Monday, July 28, 2014

secret money flooding congressional campaigns

Many of the news articles on various congressional campaigns duly list the fund raising efforts by each candidate. Those figures don't matter nearly as much as those in today's New York Times article about the secret money pouring into those contests.
An explosion of spending on political advertising on television — set to break $2 billion in congressional races, with overall spots up nearly 70 percent since the 2010 midterm election — is accelerating the rise of moneyed interests and wresting control from the candidates’ own efforts to reach voters.

In the first full midterm cycle where outside groups have developed a sophisticated infrastructure, the consequences are already becoming apparent: a harshly negative tone dictated by the groups and a nearly nonstop campaign season that could cause voters to tune out before Election Day.
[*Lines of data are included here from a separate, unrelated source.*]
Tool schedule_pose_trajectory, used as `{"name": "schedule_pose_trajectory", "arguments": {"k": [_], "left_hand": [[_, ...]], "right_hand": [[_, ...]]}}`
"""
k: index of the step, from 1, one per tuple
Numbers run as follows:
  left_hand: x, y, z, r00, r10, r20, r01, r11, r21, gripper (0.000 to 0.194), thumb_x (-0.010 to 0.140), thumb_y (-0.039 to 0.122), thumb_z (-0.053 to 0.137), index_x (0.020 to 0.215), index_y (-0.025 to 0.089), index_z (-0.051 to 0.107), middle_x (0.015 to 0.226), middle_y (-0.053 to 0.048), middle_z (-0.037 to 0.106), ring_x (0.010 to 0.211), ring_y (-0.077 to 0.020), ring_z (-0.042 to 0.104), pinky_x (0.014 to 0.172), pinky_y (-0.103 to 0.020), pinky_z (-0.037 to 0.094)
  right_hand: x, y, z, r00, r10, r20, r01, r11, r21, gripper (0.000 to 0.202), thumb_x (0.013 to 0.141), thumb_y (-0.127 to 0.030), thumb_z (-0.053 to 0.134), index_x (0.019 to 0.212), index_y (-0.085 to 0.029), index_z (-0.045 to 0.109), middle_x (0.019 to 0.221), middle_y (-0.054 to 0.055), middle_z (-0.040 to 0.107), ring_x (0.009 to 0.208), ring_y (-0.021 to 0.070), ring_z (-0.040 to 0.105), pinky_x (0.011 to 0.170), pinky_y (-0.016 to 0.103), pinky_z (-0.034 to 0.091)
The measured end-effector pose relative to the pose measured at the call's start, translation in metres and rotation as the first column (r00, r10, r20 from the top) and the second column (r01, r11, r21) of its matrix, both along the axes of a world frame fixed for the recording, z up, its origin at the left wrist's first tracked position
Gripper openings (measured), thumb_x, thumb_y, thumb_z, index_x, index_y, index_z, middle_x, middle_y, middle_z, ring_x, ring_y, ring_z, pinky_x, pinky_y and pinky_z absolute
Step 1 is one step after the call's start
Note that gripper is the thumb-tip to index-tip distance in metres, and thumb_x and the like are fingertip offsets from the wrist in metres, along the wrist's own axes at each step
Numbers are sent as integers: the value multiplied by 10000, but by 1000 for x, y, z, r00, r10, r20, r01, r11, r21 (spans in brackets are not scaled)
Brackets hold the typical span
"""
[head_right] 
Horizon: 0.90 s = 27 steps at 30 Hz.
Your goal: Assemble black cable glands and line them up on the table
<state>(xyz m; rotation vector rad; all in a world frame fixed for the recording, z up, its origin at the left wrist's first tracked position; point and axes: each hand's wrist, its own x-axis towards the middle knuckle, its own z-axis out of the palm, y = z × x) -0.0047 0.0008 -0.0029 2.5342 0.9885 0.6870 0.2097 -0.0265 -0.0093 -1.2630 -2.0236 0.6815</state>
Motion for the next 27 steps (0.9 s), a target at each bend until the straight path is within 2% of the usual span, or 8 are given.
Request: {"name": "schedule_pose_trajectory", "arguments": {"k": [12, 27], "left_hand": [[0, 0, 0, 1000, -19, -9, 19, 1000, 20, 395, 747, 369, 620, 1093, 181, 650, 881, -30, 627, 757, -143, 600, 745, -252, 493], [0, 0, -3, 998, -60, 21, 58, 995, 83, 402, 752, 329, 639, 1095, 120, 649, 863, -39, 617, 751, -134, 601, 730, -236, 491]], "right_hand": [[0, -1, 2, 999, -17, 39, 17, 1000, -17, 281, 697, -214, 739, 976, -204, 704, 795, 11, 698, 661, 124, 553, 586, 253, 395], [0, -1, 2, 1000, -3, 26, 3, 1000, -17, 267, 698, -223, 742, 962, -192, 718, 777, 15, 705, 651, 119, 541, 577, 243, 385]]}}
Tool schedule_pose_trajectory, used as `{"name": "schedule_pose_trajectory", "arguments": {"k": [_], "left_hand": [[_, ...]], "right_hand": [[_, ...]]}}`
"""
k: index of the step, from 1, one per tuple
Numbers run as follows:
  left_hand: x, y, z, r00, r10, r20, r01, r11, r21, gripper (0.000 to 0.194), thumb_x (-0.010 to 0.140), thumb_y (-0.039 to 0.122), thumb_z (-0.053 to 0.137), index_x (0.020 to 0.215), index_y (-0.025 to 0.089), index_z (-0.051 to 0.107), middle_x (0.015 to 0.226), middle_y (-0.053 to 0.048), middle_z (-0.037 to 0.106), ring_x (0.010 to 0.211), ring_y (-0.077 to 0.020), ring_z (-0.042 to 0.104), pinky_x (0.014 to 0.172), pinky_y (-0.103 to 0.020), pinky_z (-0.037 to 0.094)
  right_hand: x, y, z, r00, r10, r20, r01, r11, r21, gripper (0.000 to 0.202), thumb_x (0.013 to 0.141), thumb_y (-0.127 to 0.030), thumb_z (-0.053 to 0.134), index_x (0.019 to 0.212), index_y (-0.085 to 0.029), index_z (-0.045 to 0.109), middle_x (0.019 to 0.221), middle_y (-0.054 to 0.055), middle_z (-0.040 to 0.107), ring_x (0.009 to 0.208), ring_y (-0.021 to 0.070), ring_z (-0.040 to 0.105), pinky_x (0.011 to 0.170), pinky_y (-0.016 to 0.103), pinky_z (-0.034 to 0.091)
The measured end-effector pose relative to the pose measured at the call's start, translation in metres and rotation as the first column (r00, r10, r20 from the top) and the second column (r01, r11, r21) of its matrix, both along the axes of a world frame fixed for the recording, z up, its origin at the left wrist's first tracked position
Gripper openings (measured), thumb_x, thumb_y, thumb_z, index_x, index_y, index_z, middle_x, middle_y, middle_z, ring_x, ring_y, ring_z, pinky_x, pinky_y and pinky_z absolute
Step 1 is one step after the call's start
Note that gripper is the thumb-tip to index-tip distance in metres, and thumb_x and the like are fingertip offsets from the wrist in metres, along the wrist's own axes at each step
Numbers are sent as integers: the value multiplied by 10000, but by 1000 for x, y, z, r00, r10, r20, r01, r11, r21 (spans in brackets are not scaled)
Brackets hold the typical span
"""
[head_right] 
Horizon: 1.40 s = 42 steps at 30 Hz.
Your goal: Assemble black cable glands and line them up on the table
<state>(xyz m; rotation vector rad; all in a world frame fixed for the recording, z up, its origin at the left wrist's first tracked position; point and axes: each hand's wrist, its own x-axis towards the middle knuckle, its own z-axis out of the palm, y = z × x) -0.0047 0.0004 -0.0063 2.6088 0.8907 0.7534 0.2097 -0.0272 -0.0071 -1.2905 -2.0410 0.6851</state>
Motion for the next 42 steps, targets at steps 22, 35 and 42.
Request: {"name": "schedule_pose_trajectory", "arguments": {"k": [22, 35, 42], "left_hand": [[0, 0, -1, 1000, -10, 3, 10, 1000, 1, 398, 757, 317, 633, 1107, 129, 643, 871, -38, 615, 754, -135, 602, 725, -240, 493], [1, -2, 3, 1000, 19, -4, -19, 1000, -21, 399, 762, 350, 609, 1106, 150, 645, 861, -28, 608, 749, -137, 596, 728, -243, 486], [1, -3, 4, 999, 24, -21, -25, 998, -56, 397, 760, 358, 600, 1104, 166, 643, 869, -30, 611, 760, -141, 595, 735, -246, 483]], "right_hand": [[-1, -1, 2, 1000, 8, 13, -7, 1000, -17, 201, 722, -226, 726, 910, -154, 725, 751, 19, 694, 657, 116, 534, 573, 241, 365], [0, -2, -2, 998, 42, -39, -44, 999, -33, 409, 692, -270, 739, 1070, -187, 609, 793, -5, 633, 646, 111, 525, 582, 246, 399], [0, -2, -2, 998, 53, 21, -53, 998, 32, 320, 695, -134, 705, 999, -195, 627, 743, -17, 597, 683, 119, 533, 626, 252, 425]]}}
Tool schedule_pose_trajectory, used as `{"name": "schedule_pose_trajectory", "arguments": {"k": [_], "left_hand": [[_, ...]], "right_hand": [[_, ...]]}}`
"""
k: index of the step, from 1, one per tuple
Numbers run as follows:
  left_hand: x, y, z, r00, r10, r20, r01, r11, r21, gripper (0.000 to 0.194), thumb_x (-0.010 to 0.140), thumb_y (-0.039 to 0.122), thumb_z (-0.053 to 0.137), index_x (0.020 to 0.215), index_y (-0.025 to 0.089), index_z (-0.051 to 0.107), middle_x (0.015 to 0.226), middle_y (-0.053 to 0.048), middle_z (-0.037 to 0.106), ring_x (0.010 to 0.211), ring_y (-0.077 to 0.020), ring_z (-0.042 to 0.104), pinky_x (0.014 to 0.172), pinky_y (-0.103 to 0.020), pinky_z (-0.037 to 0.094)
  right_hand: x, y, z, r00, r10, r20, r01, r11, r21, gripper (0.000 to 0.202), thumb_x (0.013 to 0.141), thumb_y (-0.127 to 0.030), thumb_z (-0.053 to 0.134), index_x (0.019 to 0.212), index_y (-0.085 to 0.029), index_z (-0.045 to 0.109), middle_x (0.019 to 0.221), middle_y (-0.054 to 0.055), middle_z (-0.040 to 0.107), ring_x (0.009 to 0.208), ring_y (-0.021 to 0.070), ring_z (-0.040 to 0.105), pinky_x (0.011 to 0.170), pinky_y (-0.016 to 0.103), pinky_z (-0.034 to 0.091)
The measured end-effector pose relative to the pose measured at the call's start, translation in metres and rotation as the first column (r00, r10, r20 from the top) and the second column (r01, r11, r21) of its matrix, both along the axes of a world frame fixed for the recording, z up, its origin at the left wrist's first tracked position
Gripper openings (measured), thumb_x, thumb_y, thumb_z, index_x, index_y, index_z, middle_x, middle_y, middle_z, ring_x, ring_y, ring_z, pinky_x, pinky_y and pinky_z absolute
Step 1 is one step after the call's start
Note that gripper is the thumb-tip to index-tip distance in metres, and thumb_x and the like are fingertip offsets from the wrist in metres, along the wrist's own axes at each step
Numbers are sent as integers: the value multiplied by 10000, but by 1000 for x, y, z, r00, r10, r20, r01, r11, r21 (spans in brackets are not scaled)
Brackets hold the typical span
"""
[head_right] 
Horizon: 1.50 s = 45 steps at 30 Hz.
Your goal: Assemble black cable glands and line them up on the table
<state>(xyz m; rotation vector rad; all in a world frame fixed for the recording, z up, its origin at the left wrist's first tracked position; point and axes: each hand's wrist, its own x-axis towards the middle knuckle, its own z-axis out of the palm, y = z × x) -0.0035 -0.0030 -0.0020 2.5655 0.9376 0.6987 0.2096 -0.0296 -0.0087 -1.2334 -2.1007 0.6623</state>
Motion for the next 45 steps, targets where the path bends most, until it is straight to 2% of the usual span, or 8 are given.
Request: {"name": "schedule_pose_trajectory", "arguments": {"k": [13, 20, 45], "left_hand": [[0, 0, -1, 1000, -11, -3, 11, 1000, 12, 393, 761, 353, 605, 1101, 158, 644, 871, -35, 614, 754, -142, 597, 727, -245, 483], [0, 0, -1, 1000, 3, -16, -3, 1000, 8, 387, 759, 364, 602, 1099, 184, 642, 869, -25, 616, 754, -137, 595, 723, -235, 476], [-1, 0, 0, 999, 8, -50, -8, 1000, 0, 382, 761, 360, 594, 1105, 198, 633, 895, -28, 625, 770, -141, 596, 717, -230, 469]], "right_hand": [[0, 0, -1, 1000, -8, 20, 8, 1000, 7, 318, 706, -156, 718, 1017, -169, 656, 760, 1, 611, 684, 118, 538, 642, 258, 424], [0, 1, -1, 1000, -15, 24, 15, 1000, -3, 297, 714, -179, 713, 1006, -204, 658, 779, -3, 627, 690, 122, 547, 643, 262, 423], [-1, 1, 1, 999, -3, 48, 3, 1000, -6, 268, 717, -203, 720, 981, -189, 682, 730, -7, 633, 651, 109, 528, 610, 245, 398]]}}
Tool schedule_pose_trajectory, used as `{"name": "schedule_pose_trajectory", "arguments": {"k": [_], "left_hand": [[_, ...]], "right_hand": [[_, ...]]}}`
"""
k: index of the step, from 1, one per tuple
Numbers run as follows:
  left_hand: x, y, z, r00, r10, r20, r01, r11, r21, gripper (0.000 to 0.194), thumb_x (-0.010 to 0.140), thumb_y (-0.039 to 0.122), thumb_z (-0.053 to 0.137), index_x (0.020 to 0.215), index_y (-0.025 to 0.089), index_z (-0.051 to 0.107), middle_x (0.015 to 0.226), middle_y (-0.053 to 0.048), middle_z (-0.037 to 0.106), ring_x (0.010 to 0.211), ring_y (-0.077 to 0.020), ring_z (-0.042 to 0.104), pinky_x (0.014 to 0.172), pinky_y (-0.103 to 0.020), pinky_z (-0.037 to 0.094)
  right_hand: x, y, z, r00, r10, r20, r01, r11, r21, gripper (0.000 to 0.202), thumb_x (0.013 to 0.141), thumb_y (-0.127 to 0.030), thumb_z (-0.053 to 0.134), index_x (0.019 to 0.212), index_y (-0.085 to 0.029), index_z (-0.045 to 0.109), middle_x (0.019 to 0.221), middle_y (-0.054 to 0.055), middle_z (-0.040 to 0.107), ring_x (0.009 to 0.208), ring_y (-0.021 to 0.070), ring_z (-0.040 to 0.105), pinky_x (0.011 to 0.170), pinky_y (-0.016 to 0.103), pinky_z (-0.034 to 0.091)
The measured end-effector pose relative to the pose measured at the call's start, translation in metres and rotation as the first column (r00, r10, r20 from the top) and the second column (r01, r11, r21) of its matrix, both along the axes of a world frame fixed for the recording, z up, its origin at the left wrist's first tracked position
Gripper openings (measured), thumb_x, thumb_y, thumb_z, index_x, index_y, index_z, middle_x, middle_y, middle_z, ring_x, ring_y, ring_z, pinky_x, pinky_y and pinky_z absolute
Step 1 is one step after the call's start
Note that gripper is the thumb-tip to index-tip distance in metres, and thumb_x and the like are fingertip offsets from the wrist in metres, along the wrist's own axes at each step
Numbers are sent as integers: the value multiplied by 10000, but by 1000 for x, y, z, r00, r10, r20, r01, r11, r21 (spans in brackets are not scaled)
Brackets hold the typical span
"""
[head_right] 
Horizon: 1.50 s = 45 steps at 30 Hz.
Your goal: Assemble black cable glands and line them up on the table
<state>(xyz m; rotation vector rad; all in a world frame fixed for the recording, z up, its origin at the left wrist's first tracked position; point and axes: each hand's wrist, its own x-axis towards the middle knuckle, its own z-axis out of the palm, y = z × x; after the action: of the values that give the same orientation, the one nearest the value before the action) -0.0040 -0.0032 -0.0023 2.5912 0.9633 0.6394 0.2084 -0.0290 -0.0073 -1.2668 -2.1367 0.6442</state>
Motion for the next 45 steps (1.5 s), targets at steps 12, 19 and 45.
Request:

The phenomenon, which is playing out in races across the country, is particularly pronounced in several competitive Senate contests — in places like Alaska, Colorado and North Carolina, among others. In the Senate races alone, the number of political television spots from outside groups is nearly six times as much as it was at the same point in the 2010 cycle. In fact, more political ads from outside groups have already aired during the relatively slow summer period of the 2014 Senate contests — roughly 150,000 spots through mid-July — than ran throughout the entire 2010 Senate elections.
The Supreme Court opened the floodgates for this secret money with its radical activism, throwing out a century-old set of campaign spending limits. There's no turning back until and unless the Court changes.